In a retrospective study, Vouzouneraki and colleagues analyzed data from 556 patients diagnosed with acromegaly in Sweden from 2005 to 2017, identified in the Swedish Healthcare Quality Registries (50% women; mean age at diagnosis, 50 years).
Diagnosis and surgery for carpal tunnel syndrome was analyzed from 8.5 years before the diagnosis of acromegaly until death or end of the study. Researchers calculated standardized incidence ratios (SIRs) for carpal tunnel syndrome, with the Swedish population as reference. The findings were published in the European Journal of Endocrinology.
During the study period, 48 patients were diagnosed with carpal tunnel syndrome and 41 patients underwent at least one surgery for carpal tunnel syndrome. Among those who underwent surgery, 35 patients, or 85%, had surgery a mean 2.2 years before the acromegaly diagnosis.
The SIR for having carpal tunnel syndrome surgery before diagnosis of acromegaly was 6.6 (95% CI, 4.8-8.9).

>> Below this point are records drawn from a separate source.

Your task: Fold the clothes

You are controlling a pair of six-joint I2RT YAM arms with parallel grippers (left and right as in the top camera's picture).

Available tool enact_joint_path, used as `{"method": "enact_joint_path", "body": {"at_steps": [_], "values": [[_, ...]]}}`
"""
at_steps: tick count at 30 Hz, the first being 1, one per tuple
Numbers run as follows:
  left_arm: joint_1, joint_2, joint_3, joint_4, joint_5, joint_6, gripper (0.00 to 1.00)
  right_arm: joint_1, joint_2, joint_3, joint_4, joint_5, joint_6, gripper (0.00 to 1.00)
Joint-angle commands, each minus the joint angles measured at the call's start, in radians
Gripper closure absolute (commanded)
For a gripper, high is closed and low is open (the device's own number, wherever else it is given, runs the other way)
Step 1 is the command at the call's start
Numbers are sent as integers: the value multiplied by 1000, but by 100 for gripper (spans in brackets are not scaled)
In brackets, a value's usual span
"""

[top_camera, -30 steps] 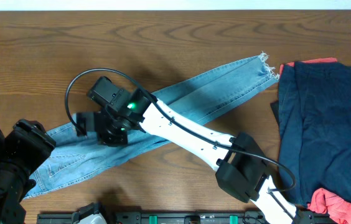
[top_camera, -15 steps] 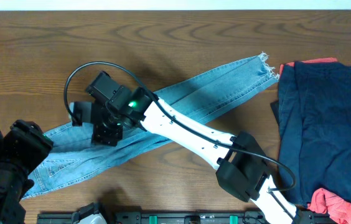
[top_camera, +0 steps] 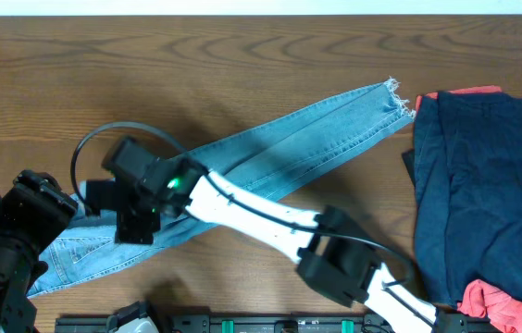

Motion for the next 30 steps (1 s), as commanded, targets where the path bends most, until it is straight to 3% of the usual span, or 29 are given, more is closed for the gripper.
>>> {"method": "enact_joint_path", "body": {"at_steps": [1, 3, 5, 7, 8, 18, 30], "values": [[-2, 5, 11, 0, 14, -13, 26, 22, 45, 9, -7, 10, 30, 12], [-2, 5, 11, -1, 14, -13, 26, 35, 47, 9, -13, 10, 30, 24], [-2, 5, 11, -1, 14, -13, 26, 47, 47, 9, -11, 10, 35, 53], [-2, 5, 11, 0, 13, -13, 26, 50, 40, 9, -12, 10, 75, 89], [-2, 5, 11, 2, 11, -13, 26, 49, 33, 9, -22, 6, 101, 99], [-2, 4, 12, 27, 10, -13, 26, -6, -164, 12, -212, -343, 121, 99], [-2, 4, 12, 39, 10, -13, 26, 12, -183, 10, -379, -386, 90, 98]]}}
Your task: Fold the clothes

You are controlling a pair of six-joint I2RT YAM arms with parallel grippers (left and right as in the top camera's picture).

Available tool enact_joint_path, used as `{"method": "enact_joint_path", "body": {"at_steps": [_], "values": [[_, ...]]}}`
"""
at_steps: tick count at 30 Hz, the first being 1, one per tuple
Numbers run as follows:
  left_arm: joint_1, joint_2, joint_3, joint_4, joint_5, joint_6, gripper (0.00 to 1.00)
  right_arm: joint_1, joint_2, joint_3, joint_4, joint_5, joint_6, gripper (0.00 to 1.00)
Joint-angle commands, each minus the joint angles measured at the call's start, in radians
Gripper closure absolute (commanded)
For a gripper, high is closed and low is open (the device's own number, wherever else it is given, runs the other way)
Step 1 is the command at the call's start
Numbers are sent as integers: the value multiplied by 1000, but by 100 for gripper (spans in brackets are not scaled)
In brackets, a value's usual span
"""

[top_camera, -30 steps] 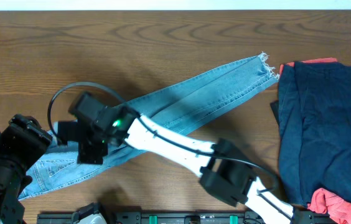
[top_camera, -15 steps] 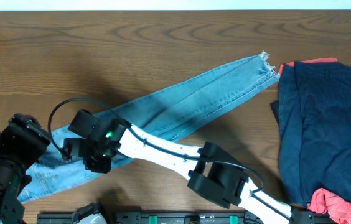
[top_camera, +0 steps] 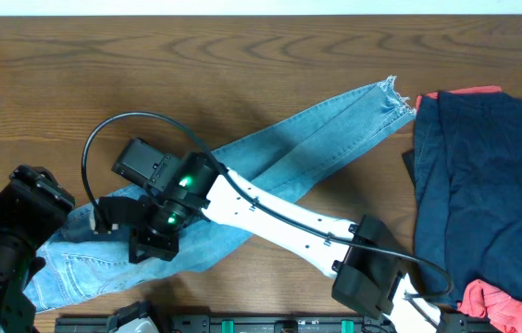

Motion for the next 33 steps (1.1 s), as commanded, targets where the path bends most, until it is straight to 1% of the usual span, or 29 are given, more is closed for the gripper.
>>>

Women with acromegaly had a higher risk for carpal tunnel syndrome than men, with an HR of 2.5 (95% CI, 1.3-4.7).
“As a clinical endocrinologist, I believe that achieving a reduction of the long diagnostic delay in acromegaly, often longer than 6 years, would considerably improve the health and quality of life for these patients,” Vouzouneraki said. “Awareness of comorbidities in these patients among endocrinologists may be a good start to reduce this delay and is pointed out in recent clinical guidelines. The next step would be to increase the awareness of acromegaly in the broader medical community, especially within specialties attending for acromegaly-related comorbidities. However, since acromegaly is a rare disease, we would benefit from a more targeted approach in the group of patients with higher risk for acromegaly and we need more data on how much each comorbidity or combinations of other diagnosis increases the risk of having an undiagnosed acromegaly.”